O primeiro e maior ataque aconteceu em 2017, quando publiquei o meu review de Cuphead (na época, o game era exclusivo de Xbox One). O Mil Grau me acusou de não ter jogado o game e disse que não ia ler a análise. Ele e os seguidores encontraram a minha gamertag, que na época era nova e com poucas conquistas porque eu não tinha um console xbox em casa (fui passar a ter em 2019, finalmente). Eles então viram que minha porcentagem de conquistas em Cuphead estava baixa e assumiram que eu não tinha terminado o game (eu joguei na conta da redação, porque faz parte do procedimento). O progresso que estava registrado na minha gamertag era de outra jogatina que comecei após ter terminado o game da conta da redação.

Logo adotaram o discurso de que eu não havia terminado o jogo, que eu não sabia de nada. Daí veio o termo “currículo gamer”, porque o Mil Grau convocou um monte de seguidores para cobrarem a minha Gamertag. Segundo eles, eu devia deixar todas as minhas contas abertas para provar que eu jogo videogame. Minhas redes sociais foram bombardeadas de comentários tóxicos e machistas.
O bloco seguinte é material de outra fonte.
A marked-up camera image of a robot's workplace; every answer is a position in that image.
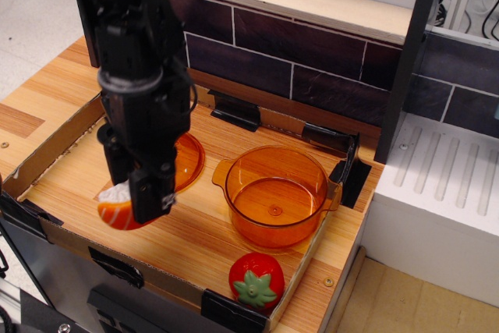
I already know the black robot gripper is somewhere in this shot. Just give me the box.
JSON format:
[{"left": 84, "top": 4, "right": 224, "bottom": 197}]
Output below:
[{"left": 96, "top": 26, "right": 192, "bottom": 224}]

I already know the salmon sushi toy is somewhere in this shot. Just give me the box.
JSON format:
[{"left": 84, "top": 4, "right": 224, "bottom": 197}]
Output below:
[{"left": 97, "top": 180, "right": 152, "bottom": 231}]

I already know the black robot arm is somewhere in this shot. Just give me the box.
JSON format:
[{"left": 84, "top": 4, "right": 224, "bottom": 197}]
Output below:
[{"left": 77, "top": 0, "right": 195, "bottom": 225}]

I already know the orange glass pot lid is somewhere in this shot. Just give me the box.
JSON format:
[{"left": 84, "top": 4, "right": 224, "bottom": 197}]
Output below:
[{"left": 175, "top": 133, "right": 205, "bottom": 193}]

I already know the cardboard fence with black tape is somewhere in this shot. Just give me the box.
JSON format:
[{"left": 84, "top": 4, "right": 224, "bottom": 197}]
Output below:
[{"left": 1, "top": 83, "right": 382, "bottom": 332}]

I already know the orange glass pot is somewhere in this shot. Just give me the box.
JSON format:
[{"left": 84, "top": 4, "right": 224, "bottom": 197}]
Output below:
[{"left": 212, "top": 146, "right": 342, "bottom": 249}]

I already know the red toy strawberry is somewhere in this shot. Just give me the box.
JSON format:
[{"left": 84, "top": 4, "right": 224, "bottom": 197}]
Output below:
[{"left": 228, "top": 252, "right": 285, "bottom": 310}]

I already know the white grooved sink drainboard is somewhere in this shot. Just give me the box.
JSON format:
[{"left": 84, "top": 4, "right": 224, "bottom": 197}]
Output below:
[{"left": 362, "top": 115, "right": 498, "bottom": 305}]

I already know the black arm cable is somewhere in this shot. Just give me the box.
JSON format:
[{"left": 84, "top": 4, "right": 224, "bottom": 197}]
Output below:
[{"left": 171, "top": 58, "right": 199, "bottom": 118}]

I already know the dark vertical post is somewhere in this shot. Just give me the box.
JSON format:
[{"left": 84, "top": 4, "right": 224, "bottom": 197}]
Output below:
[{"left": 374, "top": 0, "right": 435, "bottom": 164}]

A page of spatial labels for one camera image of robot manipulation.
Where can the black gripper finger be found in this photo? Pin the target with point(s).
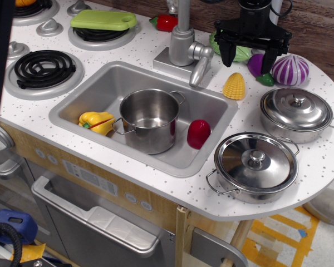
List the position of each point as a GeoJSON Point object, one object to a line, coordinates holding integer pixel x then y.
{"type": "Point", "coordinates": [227, 52]}
{"type": "Point", "coordinates": [269, 59]}

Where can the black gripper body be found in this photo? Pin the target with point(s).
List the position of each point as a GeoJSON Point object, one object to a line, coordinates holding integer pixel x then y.
{"type": "Point", "coordinates": [253, 29]}

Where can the yellow toy corn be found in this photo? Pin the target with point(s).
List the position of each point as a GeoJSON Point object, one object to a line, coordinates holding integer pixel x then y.
{"type": "Point", "coordinates": [234, 87]}

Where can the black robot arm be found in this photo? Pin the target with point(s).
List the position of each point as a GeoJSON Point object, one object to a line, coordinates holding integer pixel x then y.
{"type": "Point", "coordinates": [254, 4]}

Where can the red toy vegetable in sink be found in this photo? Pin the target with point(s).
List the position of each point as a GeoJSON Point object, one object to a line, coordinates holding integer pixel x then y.
{"type": "Point", "coordinates": [198, 133]}

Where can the tall steel pot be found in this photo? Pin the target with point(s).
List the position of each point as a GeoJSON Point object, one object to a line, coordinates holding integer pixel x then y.
{"type": "Point", "coordinates": [148, 119]}

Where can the steel pot with lid front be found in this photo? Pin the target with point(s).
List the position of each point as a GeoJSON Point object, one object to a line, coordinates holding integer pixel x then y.
{"type": "Point", "coordinates": [254, 167]}

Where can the green toy bitter gourd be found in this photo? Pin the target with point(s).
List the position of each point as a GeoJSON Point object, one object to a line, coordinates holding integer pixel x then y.
{"type": "Point", "coordinates": [242, 53]}

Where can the purple toy eggplant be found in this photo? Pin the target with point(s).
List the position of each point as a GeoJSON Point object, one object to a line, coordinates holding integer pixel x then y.
{"type": "Point", "coordinates": [254, 66]}

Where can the purple striped toy onion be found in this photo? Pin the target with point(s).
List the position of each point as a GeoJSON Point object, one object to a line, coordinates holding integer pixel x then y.
{"type": "Point", "coordinates": [291, 70]}

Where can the grey metal pole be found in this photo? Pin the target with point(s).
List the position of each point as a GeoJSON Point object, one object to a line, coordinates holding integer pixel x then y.
{"type": "Point", "coordinates": [276, 6]}

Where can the silver toy faucet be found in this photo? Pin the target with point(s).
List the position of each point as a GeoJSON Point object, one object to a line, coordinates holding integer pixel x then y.
{"type": "Point", "coordinates": [185, 57]}

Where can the steel pan with lid right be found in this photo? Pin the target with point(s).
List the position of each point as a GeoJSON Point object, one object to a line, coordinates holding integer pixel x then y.
{"type": "Point", "coordinates": [295, 114]}

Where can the black coil burner under board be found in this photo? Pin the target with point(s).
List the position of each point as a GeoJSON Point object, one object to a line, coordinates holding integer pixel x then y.
{"type": "Point", "coordinates": [99, 40]}

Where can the green plastic cutting board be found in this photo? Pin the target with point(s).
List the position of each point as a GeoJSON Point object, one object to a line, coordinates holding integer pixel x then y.
{"type": "Point", "coordinates": [104, 20]}

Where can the yellow toy bell pepper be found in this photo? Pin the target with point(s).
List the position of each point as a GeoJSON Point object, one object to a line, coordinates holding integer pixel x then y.
{"type": "Point", "coordinates": [98, 122]}

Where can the silver stove knob top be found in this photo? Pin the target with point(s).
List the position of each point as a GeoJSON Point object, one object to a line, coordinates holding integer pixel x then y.
{"type": "Point", "coordinates": [77, 7]}

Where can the silver stove knob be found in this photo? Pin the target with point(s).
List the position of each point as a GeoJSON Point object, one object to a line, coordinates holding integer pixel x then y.
{"type": "Point", "coordinates": [49, 28]}
{"type": "Point", "coordinates": [17, 50]}
{"type": "Point", "coordinates": [77, 7]}

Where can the silver stove knob upper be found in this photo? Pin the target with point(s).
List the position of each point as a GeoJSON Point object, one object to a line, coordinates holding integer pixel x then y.
{"type": "Point", "coordinates": [49, 28]}

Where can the coil burner top left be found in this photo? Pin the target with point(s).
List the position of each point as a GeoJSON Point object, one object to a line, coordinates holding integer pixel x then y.
{"type": "Point", "coordinates": [35, 13]}

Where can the black coil burner front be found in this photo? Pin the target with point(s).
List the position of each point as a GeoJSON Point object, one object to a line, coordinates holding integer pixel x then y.
{"type": "Point", "coordinates": [43, 74]}

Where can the oven control panel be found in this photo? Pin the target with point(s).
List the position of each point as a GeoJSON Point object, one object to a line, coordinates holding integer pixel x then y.
{"type": "Point", "coordinates": [91, 178]}

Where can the silver stove knob left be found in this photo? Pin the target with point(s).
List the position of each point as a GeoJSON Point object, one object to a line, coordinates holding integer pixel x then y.
{"type": "Point", "coordinates": [17, 50]}

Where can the orange toy on burner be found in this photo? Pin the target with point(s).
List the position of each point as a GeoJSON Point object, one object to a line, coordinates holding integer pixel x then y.
{"type": "Point", "coordinates": [24, 3]}

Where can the silver oven door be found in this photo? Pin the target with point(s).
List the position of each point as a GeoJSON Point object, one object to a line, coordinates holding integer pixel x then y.
{"type": "Point", "coordinates": [97, 232]}

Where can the blue clamp tool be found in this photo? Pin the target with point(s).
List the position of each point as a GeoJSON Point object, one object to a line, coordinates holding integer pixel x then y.
{"type": "Point", "coordinates": [22, 222]}

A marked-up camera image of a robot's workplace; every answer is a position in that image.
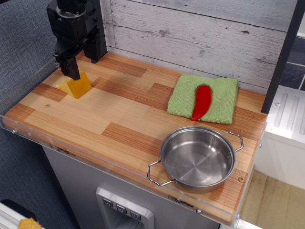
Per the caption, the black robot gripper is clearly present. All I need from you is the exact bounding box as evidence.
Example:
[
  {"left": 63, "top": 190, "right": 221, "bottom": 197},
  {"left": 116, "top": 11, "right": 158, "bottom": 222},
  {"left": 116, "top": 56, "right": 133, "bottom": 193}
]
[{"left": 46, "top": 3, "right": 101, "bottom": 80}]

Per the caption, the yellow wedge butter dish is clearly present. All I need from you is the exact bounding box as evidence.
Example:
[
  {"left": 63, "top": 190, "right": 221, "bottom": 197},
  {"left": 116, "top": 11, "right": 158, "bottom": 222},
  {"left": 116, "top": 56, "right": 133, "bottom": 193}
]
[{"left": 56, "top": 72, "right": 92, "bottom": 98}]

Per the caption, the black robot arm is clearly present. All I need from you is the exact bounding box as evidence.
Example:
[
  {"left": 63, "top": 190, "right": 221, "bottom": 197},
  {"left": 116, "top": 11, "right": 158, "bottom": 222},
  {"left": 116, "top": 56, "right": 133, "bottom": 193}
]
[{"left": 46, "top": 0, "right": 104, "bottom": 81}]

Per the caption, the clear acrylic table guard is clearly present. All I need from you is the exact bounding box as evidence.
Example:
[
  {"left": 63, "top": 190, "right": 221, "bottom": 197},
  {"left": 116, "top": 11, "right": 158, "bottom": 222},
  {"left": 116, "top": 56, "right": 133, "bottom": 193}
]
[{"left": 2, "top": 117, "right": 254, "bottom": 229}]

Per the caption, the red chili pepper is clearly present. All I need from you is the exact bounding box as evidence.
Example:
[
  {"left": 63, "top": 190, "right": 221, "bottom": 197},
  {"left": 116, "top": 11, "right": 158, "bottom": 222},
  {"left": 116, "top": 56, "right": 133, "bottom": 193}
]
[{"left": 191, "top": 84, "right": 213, "bottom": 121}]

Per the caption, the grey cabinet with dispenser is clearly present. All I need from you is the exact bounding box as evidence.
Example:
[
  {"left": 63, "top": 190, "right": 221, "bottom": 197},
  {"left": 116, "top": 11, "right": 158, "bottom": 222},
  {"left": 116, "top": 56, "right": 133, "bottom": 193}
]
[{"left": 43, "top": 147, "right": 220, "bottom": 229}]

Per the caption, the green microfiber cloth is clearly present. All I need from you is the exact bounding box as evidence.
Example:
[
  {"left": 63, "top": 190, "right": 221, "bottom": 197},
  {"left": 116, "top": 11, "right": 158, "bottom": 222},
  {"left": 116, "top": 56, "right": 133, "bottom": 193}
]
[{"left": 167, "top": 74, "right": 238, "bottom": 124}]

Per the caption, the stainless steel pot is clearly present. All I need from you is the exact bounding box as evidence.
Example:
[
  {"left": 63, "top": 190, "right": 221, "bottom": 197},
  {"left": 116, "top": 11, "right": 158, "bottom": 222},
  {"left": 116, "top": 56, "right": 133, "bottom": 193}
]
[{"left": 147, "top": 126, "right": 244, "bottom": 193}]

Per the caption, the yellow sponge piece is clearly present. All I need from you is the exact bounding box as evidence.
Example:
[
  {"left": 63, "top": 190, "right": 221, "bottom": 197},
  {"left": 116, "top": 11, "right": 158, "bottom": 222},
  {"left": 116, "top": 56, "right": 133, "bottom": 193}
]
[{"left": 17, "top": 218, "right": 43, "bottom": 229}]

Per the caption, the white ridged side counter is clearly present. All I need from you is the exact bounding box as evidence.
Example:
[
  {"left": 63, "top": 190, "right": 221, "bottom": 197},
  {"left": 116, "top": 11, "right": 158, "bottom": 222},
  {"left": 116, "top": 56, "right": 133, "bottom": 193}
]
[{"left": 254, "top": 86, "right": 305, "bottom": 188}]

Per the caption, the dark grey right post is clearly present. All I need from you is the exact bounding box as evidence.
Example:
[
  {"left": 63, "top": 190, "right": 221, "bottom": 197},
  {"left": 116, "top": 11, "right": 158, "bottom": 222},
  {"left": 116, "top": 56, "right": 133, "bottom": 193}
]
[{"left": 261, "top": 0, "right": 305, "bottom": 114}]

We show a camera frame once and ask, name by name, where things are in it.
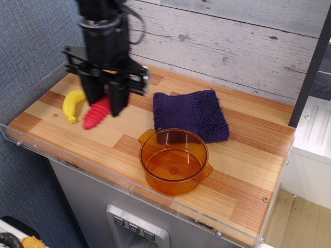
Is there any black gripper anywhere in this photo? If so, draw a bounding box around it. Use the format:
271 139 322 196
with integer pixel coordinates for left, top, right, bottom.
62 22 143 117

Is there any red handled metal spoon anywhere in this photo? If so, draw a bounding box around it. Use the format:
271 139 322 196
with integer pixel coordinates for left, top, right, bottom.
83 66 152 131

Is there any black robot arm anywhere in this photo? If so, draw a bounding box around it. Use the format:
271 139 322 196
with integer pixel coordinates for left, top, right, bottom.
62 1 150 117

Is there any orange transparent pot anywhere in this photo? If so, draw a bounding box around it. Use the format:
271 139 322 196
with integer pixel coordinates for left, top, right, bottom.
139 129 213 195

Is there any yellow toy banana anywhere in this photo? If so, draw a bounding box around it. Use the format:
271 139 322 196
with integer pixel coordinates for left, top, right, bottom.
62 89 86 123

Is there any purple folded towel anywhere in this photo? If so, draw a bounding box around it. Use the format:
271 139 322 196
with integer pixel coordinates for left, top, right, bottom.
153 89 230 143

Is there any grey cabinet front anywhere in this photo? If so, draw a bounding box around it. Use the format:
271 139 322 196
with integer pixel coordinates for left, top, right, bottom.
50 161 236 247

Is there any clear acrylic table guard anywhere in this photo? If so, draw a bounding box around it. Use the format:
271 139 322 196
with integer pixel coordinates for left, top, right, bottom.
0 36 297 248

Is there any silver dispenser panel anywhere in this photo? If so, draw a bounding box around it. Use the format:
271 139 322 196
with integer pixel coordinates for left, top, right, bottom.
106 204 170 247

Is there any yellow tape piece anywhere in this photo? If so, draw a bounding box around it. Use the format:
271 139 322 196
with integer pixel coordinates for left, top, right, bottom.
21 236 46 248

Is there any white ridged side appliance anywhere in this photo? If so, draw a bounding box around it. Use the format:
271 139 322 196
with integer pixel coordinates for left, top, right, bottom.
280 97 330 209

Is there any black sleeved cable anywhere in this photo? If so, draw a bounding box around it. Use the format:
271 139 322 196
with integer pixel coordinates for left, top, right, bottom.
0 232 25 248

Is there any right dark vertical post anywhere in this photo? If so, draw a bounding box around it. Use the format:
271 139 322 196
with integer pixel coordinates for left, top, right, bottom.
288 7 330 128

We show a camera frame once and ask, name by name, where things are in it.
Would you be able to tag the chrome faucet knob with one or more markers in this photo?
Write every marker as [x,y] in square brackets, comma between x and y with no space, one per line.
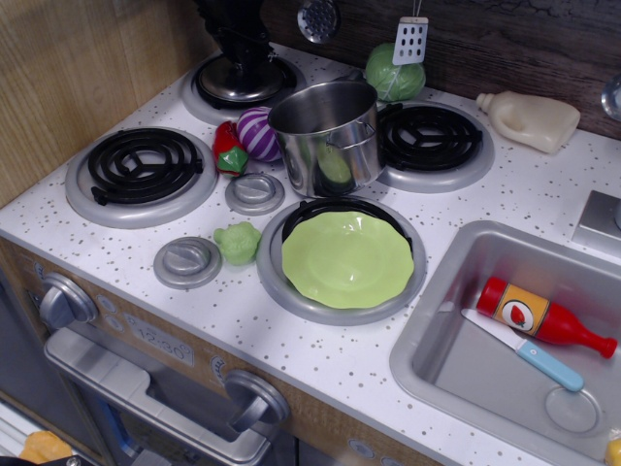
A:
[610,97]

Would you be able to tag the grey oven knob right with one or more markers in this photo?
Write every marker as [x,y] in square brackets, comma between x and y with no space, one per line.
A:
[256,400]

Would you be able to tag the hanging metal strainer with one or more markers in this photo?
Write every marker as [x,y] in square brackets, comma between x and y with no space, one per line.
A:
[319,20]

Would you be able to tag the light green toy lettuce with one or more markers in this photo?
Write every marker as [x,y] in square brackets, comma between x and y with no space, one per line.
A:
[238,243]

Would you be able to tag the red toy ketchup bottle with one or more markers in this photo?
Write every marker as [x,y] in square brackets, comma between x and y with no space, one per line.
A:
[538,317]

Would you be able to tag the white toy spatula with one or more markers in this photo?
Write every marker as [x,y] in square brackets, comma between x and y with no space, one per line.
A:
[410,42]

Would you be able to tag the yellow toy at bottom left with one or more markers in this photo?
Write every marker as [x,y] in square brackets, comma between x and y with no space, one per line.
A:
[44,446]

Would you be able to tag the grey stove knob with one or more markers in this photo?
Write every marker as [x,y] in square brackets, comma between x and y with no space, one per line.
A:
[254,194]
[187,263]

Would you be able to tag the grey oven door handle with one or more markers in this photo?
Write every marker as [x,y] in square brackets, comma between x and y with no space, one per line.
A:
[154,425]

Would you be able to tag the grey oven knob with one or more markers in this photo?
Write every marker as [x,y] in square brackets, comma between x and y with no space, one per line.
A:
[256,400]
[65,302]

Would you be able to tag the cream toy bottle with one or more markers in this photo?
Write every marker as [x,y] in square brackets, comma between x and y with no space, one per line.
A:
[538,122]

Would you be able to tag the blue handled toy knife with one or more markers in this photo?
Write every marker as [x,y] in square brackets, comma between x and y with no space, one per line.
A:
[553,368]

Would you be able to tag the black burner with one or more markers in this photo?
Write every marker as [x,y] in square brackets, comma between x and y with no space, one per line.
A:
[213,110]
[432,148]
[140,177]
[280,288]

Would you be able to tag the yellow toy at bottom right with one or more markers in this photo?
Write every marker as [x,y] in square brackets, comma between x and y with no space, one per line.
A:
[613,453]

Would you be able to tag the back right black burner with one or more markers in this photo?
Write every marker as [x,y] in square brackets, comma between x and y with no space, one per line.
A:
[432,148]

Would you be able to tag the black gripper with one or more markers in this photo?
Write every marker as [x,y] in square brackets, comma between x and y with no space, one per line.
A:
[238,29]

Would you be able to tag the green toy cabbage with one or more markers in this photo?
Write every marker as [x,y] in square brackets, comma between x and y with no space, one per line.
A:
[393,83]

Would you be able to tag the steel pot lid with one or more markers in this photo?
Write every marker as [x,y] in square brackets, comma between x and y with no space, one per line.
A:
[211,79]

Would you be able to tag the grey stove knob lower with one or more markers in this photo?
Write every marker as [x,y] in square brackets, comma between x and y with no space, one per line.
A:
[187,263]

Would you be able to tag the front right black burner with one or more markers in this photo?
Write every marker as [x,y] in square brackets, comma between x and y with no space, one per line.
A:
[280,288]

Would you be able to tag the back left black burner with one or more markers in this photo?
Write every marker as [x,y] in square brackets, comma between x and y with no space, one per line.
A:
[213,110]

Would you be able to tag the grey oven knob left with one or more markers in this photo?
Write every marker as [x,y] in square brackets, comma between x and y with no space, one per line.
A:
[65,302]

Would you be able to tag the grey stove knob upper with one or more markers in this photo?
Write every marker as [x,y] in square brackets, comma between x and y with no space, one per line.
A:
[254,194]

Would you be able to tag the stainless steel pot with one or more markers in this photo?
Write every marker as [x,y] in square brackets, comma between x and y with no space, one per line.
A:
[329,139]

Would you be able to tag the grey toy sink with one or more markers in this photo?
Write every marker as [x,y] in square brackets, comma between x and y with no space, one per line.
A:
[448,362]

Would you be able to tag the yellow toy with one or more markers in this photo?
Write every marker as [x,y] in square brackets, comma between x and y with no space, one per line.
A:
[44,446]
[613,453]

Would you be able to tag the red toy pepper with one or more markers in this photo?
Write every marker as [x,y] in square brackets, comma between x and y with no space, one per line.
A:
[229,154]

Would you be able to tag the front left black burner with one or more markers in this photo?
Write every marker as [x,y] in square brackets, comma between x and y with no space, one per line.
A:
[140,177]

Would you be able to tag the green plastic plate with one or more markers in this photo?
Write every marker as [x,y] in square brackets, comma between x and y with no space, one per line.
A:
[347,260]

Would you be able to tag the purple striped toy onion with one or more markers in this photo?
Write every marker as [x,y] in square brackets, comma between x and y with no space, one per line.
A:
[257,136]
Fizeram horas e horas de live me menosprezando e difamando, sem nenhum argumento concreto ou prova. Sempre me acusaram de ser “sonysta”, mas isso eles fazem com todo mundo que vai contra eles.

A perseguição também aconteceu na BGS, presencialmente. Eles foram atrás de mim com cartazes, cobrando a tal da Gamertag. Eu tinha receio de andar pelo evento sozinha e até mesmo de pisar dentro do estande do Xbox, já que eles sempre estavam lá e a Microsoft não faziam nada a respeito. Quando eu gravava vídeos no estande, eles tentavam encontrar um jeito de aparecer atrás para mostrar os cartazes.

Os ataques diminuíram, mas diversos seguidores e perfis atrelados ao Mil Grau continuam cobrando a minha gamertag e me acusando de não jogar até hoje. Sinto que fiquei um pouco estigmatizada, sabe? Mas muitos acabaram conhecendo o meu trabalho por conta de tudo isso.

Certamente, a Bruna não foi a única a sofrer ataques do gênero. Mas como a Bruna, nós que que somos gamers sabemos bem como é ser cobrada da tal “carteirinha gamer”, seja de que modo for.

E é sincera e incrivelmente deprimente que em pleno século 21 tenhamos que ainda estar debatendo o por que dessa cobrança ser ridícula e injusta. Mulheres gostam e sempre foram parte do universo gamer – e crescemos nesse mercado a cada dia. Apesar de marginalizadas na cultura e indústria, as mulheres já representam praticamente metade desse mercado, ultrapassando a marca de 40% dos consumidores. Na verdade, o consumidor médio masculino e feminino são muito mais parecidos do que se imagina. Quem não consegue aceitar esse fato é ignorante e quem não consegue lidar/se sente ameaçado com a presença feminina nesse universo é mais frágil que calcinha de renda.

Piadas de “humor sombrio” não estão à margem da lei. Opinião não dá o direito de ofensa. Quem gosta de brincar com preconceito aprende da pior forma a aguentar as consequências de seus atos criminosos.

Nós não entramos em contato com os responsáveis pela Mil Grau pois acreditamos que os discursos da conta não merecem debate, e sim combate. Suas justificativas para seus comportamentos são execráveis e a única coisa que deveriam receber é o peso da justiça e do ostracismo.